We look at literacy foundations as a triangle. At each point in the triangle we have one of the core foundational pieces that MUST come together in order for literacy to stick. The three sides include Phonology (understanding the sounds within our words), Orthography (understanding the written letters or visual component of our words), and Semantics (understanding the meaning of the word). Difficulty in any of these core processing areas will cause difficulty with both reading and writing. We have to focus on all of these areas together to develop grade-level reading and writing skills.
For students suspected of or struggling with dyslexia - there is usually the most pronounced difficulty in either the phonological (sound) or orthographic (visual) component of reading. Sometimes students with dyslexia struggle with both processors. Regardless of whether or not a child has been diagnosed with dyslexia the phonological processor is usually one of the first processors to develop.

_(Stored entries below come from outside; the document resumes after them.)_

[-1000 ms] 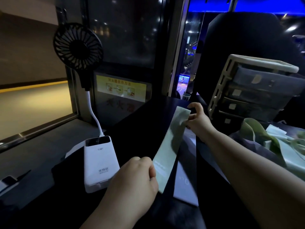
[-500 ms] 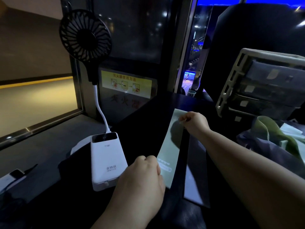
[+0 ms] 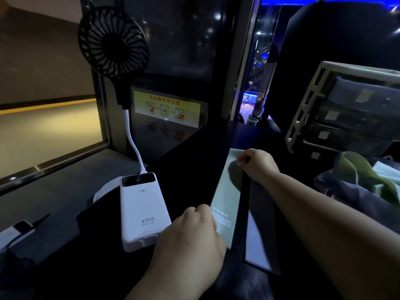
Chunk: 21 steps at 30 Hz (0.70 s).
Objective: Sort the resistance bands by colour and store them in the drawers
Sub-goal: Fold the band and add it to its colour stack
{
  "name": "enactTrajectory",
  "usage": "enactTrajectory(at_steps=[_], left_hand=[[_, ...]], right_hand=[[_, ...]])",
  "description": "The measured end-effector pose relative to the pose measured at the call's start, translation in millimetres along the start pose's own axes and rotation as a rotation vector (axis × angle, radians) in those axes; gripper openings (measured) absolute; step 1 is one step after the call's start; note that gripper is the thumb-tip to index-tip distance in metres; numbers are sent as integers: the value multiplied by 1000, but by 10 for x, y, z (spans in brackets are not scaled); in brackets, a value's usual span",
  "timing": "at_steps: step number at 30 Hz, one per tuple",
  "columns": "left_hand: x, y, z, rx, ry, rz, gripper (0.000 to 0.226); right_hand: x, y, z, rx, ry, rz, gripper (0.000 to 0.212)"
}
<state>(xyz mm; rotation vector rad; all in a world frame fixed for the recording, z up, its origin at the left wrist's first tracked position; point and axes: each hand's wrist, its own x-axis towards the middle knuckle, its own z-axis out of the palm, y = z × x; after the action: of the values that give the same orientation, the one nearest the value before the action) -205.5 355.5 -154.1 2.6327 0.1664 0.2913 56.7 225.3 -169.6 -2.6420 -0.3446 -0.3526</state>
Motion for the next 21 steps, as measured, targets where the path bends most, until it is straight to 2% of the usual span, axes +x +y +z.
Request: enactTrajectory(at_steps=[15,21], left_hand=[[16,6,-19,8,-41,1,6],[14,8,14,88,-40,27,8]], right_hand=[[-29,16,-38,-15,-26,-26,12],[-56,20,-26,-81,-60,46,19]])
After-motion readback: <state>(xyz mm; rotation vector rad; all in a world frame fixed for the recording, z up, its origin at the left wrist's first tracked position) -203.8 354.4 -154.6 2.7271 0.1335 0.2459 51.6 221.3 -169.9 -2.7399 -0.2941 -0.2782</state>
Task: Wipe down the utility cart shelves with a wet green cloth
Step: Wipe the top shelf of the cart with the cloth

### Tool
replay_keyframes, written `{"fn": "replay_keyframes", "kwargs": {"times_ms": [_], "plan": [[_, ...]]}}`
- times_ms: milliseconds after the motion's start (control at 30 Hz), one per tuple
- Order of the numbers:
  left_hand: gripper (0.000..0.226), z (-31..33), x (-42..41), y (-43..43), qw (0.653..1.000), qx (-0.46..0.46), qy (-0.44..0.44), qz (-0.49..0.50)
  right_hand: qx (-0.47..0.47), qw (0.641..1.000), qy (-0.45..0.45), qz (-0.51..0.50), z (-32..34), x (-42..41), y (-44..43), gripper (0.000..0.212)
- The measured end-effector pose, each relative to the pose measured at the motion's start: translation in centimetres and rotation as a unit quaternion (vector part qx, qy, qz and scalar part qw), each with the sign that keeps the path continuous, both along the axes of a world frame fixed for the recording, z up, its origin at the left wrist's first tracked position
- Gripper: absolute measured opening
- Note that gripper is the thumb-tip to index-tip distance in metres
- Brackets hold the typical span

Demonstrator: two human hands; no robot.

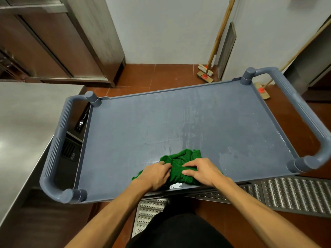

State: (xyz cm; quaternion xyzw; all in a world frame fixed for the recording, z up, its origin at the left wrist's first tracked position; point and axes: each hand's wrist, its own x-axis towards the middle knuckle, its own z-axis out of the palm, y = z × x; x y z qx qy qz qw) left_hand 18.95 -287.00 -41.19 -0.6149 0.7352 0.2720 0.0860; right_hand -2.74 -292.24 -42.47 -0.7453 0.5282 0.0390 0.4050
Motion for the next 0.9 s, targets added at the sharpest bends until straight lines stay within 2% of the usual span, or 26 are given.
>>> {"fn": "replay_keyframes", "kwargs": {"times_ms": [133, 233, 400, 500, 600, 700, 733, 767, 900], "plan": [[0.025, 1.1, 1.1, -1.3, 0.998, -0.05, -0.031, -0.024, -0.031, 0.998, -0.043, -0.043, 1.5, 0.6, -1.6, 0.034], [0.025, 3.2, 2.4, -2.7, 0.996, -0.082, -0.02, -0.02, -0.055, 0.995, -0.063, -0.046, 3.4, 1.3, -3.3, 0.025], [0.028, 6.6, 4.7, -5.8, 0.99, -0.132, 0.05, 0.007, -0.164, 0.979, -0.106, -0.065, 7.1, 2.8, -6.5, 0.019], [0.028, 8.1, 6.0, -8.0, 0.985, -0.14, 0.097, 0.018, -0.19, 0.971, -0.131, -0.059, 9.4, 4.0, -8.5, 0.016], [0.027, 9.5, 6.9, -9.7, 0.981, -0.155, 0.115, 0.025, -0.191, 0.978, -0.088, -0.016, 12.3, 4.6, -10.5, 0.031], [0.028, 10.8, 7.3, -11.2, 0.981, -0.166, 0.101, 0.017, -0.16, 0.982, 0.041, 0.087, 15.3, 4.7, -12.6, 0.066], [0.029, 11.1, 7.4, -11.6, 0.981, -0.169, 0.091, 0.01, -0.148, 0.979, 0.083, 0.117, 16.1, 4.7, -13.2, 0.071], [0.029, 11.5, 7.5, -12.0, 0.982, -0.173, 0.079, 0.002, -0.135, 0.974, 0.112, 0.141, 16.7, 4.7, -13.9, 0.069], [0.031, 12.6, 7.5, -14.1, 0.986, -0.165, 0.008, -0.021, -0.116, 0.963, 0.157, 0.184, 18.1, 4.2, -17.3, 0.032]]}}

When working on Phonological Awareness we break down skills across a continuum with the most basic skills including sentence segmenting (counting how many words are in a sentence) all the way through the most advanced phoneme manipulation tasks which might look a lot like pig latin...do you remember doing pig latin?!?! That was HARD! Say the word "cat" now drop the first sound - "at", now add the first sound onto the end of the word "atc", now add the “A” sound to the end of the word "atcay". So you can see how development of understanding the sound components of the language can grow over a child's lifespan.

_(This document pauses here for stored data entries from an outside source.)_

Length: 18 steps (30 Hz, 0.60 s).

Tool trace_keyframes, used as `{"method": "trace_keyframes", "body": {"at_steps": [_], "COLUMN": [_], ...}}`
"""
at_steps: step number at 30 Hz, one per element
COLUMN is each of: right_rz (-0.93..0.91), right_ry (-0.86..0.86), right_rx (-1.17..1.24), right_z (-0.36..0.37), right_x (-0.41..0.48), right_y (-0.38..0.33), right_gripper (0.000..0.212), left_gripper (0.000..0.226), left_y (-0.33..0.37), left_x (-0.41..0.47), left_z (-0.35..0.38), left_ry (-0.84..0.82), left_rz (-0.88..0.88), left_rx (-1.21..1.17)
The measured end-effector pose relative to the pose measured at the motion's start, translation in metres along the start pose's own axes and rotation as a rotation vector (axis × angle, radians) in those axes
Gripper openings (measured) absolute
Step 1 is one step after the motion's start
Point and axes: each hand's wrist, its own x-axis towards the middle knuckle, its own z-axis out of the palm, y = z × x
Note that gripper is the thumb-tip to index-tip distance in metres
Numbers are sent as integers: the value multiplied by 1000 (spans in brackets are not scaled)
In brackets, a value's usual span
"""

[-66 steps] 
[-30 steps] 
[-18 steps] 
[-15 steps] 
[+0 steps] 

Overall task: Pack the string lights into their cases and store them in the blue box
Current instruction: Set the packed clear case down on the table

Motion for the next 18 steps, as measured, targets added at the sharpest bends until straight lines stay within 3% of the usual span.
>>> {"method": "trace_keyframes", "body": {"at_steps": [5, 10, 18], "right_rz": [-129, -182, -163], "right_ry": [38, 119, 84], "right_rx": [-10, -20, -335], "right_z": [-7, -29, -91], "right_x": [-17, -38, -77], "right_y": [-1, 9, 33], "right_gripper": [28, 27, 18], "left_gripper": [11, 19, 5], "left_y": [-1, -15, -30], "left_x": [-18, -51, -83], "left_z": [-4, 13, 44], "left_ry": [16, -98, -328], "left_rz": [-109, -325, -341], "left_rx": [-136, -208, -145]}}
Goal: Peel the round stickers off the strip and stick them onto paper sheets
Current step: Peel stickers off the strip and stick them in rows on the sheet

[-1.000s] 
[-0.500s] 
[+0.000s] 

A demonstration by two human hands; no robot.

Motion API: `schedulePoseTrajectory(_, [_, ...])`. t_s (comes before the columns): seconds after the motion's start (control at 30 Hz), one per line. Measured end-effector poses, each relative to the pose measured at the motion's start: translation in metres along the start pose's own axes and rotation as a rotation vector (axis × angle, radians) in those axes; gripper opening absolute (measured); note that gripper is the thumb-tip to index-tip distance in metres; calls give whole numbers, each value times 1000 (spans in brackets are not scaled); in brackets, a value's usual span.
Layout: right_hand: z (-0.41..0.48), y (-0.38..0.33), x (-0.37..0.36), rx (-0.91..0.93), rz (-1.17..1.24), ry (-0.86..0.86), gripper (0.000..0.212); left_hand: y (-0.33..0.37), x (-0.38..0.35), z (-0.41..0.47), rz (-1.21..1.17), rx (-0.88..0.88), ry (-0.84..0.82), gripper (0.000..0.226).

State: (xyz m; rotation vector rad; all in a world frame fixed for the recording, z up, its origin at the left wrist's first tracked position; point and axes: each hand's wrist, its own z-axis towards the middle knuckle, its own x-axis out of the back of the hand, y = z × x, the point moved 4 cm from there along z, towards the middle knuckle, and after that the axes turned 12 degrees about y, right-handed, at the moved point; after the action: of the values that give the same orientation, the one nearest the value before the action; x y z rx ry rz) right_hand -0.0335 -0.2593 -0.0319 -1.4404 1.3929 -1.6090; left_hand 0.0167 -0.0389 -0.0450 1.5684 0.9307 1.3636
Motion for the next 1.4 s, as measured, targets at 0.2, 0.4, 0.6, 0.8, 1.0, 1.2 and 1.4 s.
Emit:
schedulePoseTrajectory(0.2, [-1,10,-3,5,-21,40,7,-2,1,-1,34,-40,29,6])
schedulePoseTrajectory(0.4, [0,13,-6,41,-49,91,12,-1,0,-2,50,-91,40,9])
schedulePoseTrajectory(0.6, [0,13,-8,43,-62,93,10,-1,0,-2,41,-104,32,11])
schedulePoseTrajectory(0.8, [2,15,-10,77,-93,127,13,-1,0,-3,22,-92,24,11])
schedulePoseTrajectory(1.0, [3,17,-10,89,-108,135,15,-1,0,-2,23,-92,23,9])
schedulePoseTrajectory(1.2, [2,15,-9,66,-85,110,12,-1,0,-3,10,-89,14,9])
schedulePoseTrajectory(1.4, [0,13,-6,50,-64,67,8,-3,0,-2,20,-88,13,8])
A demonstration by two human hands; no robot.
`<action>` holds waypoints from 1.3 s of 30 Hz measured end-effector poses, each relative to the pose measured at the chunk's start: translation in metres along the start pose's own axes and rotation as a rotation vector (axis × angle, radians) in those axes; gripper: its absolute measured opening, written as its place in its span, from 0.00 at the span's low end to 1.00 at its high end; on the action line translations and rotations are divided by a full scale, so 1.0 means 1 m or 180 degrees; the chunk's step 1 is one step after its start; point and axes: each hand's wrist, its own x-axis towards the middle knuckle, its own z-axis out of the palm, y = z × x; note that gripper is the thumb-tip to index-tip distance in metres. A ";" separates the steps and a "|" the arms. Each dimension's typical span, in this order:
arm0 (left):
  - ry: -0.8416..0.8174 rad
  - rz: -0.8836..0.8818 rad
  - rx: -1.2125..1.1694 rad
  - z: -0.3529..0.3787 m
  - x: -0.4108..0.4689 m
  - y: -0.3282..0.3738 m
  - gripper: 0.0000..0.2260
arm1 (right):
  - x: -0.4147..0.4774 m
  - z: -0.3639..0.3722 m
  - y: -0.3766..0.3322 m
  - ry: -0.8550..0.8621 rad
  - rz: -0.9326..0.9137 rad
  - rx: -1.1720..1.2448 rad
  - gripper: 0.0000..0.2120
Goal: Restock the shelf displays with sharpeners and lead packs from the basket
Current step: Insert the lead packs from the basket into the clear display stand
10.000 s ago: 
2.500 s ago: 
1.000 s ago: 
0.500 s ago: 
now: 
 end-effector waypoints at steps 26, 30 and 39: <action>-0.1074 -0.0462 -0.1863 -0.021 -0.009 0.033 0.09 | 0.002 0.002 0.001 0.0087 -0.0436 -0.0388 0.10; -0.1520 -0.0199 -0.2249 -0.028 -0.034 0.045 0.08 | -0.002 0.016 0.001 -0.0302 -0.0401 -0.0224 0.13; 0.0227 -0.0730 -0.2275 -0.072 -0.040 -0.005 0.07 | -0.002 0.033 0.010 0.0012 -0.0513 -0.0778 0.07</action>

The difficult thing is that many children don't develop these skills in line with their peers or classmates and are left with gaps and holes in their abilities. The core skills we typically take a look at when working with children who struggle with Phonological Awareness include the following:
Breaking Sentences Into Words
If a child cannot break sentences into individual words they will struggle to write sentences with appropriate spaces. It may seem silly to break sentences into words but if you think about listening to someone fluent in another language with which you are unfamiliar you might have difficulty understanding how many words were in the sentence.
At home, you can play silly games asking your child to count with pennies or cars for each word in a sentence. If your child is older, you can simply try a memory game where they repeat your sentence and count how many words and see how big of a sentence they can remember before forgetting.
Hearing the Difference in Similar Sounds Within Words
Many students who struggle with phonological awareness may hear words like "pin" and "pen" and not recognize the difference in that vowel sound. They may hear "pat" and "bat" or "tin" and "Tim" and not hear the difference. There are a number of sounds in the English language that become fuzzy for students lacking this foundational skill.
At home, if you notice this difficulty you may want to point out the word substitution (for example, "pit" "bit" and then ask "are those words the same or different?" to see if they can hear the difference between the two words. If they cannot hear the difference you would first want to make sure that your child is passing hearing screenings. If they are passing hearing screenings but still can't tell the difference it would be crucial to have your child work with a professional that can help your child recognize the oral pattern of the mouth to start to see and feel the difference if they can't perceive the difference.
One of the key indicators that a child may be struggling is if they just cannot hear or understand when two words rhyme or if they can't produce a rhyme. Often, rhyming defecits are overlooked. This may be because of the child’s age (unfortuantely a lot of the time it is assumd that older child can rhyme), because rhyming activities are done as a group, or becuase students have memorized some common rhymes like “bat and cat” or “pig and wig.” If you think your child is struggling to hear the rhyme, click here.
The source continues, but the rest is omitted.